Study of Time-Domain Techniques for Modal Parameter Identification of a Long Suspension Bridge with Dense Sensor Arrays
Publication: Journal of Engineering Mechanics
Volume 135, Issue 7
Abstract
While numerous studies have been published concerning the application of a variety of system identification techniques in conjunction with vibration measurements from civil infrastructure systems, there is a paucity of publications addressing the influence of algorithm-specific control parameters that impact the correct and efficient application of the selected identification scheme. Furthermore, as dense sensor arrays become widely accessible in civil infrastructure applications, voluminous amounts of multichannel data streams are becoming available for processing, thus imposing new demands on identification procedures regarding high-dimensionality (in both the spatial as well as the temporal domains) requirements that may render some methods inapplicable if careful attention is not paid to practical implementation issues. This paper provides a comprehensive study of three time-domain identification algorithms applied in conjunction with the Natural Excitation Technique in order to extract the modal parameters of a newly constructed long-span bridge that was monitored, in its virgin state, over a relatively long period of time with a state-of-the-art dense sensor array. The three methods used are: the eigensystem realization algorithm (ERA), the ERA with data correlations, and the least squares algorithm. One of the critical issues in the mentioned algorithms, is selection of the reference degree-of-freedom (DOF). Previous experiences have shown that one cannot rely on a single reference DOF for identification of all modes.

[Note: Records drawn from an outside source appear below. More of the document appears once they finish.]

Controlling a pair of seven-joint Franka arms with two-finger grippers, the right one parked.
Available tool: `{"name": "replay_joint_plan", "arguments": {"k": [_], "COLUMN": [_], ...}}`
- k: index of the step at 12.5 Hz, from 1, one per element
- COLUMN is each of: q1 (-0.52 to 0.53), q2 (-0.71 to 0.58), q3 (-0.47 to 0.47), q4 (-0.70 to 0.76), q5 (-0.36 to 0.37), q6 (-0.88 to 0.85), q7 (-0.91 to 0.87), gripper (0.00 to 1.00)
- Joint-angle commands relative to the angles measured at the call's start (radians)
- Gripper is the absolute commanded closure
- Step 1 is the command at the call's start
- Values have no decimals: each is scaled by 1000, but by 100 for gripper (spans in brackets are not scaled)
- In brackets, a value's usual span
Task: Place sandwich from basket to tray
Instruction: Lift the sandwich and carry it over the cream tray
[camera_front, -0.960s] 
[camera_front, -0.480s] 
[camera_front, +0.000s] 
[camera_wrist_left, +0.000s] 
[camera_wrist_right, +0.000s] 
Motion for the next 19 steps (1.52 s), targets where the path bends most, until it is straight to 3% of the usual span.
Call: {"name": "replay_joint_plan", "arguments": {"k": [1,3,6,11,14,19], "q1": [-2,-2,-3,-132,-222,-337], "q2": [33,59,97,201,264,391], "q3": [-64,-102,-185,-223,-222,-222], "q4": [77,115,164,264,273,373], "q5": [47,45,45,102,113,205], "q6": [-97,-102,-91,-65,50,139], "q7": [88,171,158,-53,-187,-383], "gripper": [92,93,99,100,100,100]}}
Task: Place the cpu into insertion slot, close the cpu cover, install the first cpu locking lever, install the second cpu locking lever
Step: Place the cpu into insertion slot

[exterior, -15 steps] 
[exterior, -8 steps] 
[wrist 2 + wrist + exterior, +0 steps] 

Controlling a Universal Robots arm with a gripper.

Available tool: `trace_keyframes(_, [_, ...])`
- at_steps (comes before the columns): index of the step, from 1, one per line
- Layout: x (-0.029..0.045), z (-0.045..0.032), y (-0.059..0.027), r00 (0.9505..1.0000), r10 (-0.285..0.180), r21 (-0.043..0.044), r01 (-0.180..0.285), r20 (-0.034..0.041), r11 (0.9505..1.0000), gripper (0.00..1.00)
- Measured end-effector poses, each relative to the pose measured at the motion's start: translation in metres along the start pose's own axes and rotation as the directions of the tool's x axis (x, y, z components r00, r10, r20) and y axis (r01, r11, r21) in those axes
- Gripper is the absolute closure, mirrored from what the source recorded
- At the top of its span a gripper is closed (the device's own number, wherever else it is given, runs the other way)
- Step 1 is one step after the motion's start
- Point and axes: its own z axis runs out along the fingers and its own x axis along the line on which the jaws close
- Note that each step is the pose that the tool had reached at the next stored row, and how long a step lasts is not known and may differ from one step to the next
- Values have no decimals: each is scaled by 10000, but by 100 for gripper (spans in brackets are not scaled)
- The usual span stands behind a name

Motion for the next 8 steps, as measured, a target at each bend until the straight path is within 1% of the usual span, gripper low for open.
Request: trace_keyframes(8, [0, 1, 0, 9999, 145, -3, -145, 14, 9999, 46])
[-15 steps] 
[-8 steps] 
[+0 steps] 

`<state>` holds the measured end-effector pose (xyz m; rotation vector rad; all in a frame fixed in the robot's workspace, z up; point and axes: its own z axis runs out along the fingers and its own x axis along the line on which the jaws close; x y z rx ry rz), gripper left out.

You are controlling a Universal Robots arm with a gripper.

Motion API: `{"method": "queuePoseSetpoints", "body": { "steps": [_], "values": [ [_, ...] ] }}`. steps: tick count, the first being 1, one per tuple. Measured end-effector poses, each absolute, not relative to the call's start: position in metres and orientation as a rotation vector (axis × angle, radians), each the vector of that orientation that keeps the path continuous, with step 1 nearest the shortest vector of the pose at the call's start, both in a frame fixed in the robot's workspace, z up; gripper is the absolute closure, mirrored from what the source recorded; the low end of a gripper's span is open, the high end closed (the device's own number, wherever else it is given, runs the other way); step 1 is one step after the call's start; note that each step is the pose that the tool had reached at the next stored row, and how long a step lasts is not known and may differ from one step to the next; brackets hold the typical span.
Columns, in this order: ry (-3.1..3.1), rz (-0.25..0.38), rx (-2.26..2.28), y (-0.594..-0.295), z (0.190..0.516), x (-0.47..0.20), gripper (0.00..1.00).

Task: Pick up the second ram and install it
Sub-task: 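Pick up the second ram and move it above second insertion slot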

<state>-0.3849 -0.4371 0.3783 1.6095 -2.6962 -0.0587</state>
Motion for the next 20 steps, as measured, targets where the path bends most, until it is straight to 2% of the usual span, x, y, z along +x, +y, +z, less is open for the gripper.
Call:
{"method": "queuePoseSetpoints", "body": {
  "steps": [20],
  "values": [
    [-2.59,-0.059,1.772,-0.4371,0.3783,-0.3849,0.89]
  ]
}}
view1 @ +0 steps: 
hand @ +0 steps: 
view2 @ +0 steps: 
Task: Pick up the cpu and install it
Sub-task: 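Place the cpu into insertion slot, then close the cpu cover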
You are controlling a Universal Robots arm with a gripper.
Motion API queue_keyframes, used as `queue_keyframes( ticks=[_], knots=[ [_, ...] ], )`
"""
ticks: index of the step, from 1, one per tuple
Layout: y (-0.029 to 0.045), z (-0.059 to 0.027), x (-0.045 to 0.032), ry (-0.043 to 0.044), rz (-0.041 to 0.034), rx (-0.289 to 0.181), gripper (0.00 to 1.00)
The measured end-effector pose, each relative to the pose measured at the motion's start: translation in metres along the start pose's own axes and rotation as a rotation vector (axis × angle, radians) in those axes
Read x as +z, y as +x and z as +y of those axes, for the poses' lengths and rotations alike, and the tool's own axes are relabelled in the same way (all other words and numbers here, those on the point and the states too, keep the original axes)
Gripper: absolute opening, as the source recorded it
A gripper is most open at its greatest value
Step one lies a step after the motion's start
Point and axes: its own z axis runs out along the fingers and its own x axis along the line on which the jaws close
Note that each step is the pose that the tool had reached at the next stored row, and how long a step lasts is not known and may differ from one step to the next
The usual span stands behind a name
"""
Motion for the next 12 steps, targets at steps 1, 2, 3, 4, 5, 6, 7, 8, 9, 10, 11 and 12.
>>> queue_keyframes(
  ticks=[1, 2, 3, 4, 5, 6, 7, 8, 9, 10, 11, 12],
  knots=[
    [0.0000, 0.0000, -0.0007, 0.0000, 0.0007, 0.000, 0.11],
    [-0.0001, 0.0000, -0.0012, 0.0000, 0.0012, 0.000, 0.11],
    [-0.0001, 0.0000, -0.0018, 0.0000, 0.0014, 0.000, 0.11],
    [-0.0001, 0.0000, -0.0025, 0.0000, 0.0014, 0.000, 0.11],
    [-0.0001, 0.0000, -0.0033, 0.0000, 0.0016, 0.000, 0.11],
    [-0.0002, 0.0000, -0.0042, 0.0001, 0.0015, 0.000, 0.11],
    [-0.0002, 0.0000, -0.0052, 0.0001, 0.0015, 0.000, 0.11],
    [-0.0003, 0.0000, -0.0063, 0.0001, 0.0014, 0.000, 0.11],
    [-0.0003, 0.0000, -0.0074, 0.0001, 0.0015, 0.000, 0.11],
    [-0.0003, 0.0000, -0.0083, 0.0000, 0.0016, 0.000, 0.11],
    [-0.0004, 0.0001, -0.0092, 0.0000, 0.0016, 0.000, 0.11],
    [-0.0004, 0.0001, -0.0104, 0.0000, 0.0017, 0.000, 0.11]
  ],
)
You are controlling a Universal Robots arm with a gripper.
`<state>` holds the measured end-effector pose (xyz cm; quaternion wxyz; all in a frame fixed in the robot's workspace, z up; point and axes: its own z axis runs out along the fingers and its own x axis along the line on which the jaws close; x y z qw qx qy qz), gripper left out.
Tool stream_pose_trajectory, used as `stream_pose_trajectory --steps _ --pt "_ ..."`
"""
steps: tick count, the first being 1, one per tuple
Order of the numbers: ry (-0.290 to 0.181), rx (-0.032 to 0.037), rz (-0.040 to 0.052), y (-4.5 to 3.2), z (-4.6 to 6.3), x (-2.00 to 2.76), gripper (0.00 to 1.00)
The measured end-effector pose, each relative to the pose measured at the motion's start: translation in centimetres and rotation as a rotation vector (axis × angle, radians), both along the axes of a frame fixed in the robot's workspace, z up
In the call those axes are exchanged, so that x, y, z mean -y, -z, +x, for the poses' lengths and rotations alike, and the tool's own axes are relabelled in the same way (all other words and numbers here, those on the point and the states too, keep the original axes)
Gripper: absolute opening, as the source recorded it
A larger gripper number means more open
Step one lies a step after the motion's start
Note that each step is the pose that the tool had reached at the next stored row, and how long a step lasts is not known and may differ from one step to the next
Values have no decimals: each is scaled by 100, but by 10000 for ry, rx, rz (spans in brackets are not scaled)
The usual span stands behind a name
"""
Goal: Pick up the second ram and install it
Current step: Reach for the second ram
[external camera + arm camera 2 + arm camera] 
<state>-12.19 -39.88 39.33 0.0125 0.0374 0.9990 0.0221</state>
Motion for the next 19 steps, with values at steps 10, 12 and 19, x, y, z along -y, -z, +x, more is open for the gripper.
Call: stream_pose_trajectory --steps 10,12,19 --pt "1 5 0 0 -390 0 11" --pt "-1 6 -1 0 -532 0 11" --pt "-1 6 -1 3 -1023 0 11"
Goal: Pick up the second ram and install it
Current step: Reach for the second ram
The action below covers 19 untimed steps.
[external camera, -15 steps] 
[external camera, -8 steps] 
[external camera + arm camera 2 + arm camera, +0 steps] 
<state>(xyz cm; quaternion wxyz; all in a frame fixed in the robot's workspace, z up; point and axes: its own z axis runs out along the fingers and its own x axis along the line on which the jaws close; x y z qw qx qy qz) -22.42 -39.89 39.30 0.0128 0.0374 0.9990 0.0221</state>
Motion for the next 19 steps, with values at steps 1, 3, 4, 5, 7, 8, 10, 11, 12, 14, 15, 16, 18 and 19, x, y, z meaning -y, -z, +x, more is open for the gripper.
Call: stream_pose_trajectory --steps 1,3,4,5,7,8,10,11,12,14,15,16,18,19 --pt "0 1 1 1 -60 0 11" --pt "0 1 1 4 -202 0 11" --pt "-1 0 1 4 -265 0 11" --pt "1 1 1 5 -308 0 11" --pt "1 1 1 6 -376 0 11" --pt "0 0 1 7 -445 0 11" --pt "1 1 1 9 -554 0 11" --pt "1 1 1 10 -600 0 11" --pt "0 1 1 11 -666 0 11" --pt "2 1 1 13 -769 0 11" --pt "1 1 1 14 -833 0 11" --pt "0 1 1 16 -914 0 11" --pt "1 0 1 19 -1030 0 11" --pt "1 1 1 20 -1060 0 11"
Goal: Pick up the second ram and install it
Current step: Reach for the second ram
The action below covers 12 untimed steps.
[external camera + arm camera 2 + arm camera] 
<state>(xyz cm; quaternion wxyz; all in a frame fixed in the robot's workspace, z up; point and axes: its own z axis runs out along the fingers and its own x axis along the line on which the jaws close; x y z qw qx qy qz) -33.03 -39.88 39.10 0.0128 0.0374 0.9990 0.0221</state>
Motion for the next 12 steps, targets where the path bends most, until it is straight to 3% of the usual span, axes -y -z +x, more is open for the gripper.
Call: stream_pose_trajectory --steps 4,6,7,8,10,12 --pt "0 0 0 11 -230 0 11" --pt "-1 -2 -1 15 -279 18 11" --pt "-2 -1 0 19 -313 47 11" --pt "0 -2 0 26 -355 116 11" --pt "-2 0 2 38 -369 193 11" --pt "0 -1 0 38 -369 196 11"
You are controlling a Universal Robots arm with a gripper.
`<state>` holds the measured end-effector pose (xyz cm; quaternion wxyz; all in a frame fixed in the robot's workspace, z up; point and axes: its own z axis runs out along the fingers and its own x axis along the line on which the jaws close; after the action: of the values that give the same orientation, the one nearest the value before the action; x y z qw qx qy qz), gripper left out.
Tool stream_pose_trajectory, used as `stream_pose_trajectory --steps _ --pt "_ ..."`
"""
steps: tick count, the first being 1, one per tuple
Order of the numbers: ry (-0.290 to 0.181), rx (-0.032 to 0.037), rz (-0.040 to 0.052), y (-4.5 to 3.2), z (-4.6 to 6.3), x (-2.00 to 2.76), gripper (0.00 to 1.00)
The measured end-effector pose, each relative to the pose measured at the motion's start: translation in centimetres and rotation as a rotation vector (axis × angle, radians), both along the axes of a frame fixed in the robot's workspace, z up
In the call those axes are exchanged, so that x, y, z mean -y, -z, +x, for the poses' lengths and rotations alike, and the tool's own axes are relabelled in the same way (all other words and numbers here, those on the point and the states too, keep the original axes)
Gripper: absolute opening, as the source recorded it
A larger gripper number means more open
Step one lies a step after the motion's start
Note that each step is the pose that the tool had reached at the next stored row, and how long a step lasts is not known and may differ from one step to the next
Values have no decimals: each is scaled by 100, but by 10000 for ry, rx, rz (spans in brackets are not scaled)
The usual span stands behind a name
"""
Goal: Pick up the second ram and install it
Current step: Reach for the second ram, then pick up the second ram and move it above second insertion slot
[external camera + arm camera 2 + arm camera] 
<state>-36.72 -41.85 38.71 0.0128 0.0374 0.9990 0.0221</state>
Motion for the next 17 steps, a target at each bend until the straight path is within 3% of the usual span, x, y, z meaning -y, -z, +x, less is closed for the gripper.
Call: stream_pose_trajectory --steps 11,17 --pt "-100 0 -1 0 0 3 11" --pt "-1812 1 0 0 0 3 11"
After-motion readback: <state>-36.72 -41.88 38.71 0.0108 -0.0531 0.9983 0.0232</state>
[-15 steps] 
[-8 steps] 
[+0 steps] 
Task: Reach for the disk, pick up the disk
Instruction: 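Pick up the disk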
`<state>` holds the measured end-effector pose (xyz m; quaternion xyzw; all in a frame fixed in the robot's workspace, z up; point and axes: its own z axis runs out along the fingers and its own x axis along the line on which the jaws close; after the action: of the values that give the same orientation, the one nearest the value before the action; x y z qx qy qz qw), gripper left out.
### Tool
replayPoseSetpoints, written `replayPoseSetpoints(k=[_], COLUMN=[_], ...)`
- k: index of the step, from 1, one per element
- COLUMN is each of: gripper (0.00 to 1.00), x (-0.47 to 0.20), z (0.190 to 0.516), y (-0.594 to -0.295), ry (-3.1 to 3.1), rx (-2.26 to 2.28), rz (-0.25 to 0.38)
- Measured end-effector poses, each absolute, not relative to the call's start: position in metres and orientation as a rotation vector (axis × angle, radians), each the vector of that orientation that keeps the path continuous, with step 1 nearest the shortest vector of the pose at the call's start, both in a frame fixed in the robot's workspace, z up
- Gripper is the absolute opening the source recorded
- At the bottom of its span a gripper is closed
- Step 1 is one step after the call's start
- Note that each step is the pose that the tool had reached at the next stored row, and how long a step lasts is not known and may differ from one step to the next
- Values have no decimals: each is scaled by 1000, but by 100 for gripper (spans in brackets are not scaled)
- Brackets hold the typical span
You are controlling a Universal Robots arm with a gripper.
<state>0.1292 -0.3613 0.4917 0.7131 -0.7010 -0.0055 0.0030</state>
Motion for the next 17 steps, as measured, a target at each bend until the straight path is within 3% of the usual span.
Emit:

Consequently, the aforementioned identification formulations were modified to include multiple reference DOF, simultaneously, or one at a time. An autonomous algorithm was presented to distinguish the genuine structural modes from spurious noise or computational modes. Based on some parameter studies, some useful guidelines for the selection of critical user-selectable parameters are presented.
Get full access to this article
View all available purchase options and get full access to this article.
Acknowledgments
This study was supported in part by grants from the National Science FoundationNSF, the Air Force Office of Scientific ResearchUSAFOSR, and the National Aeronautics and Space AdministrationNASA.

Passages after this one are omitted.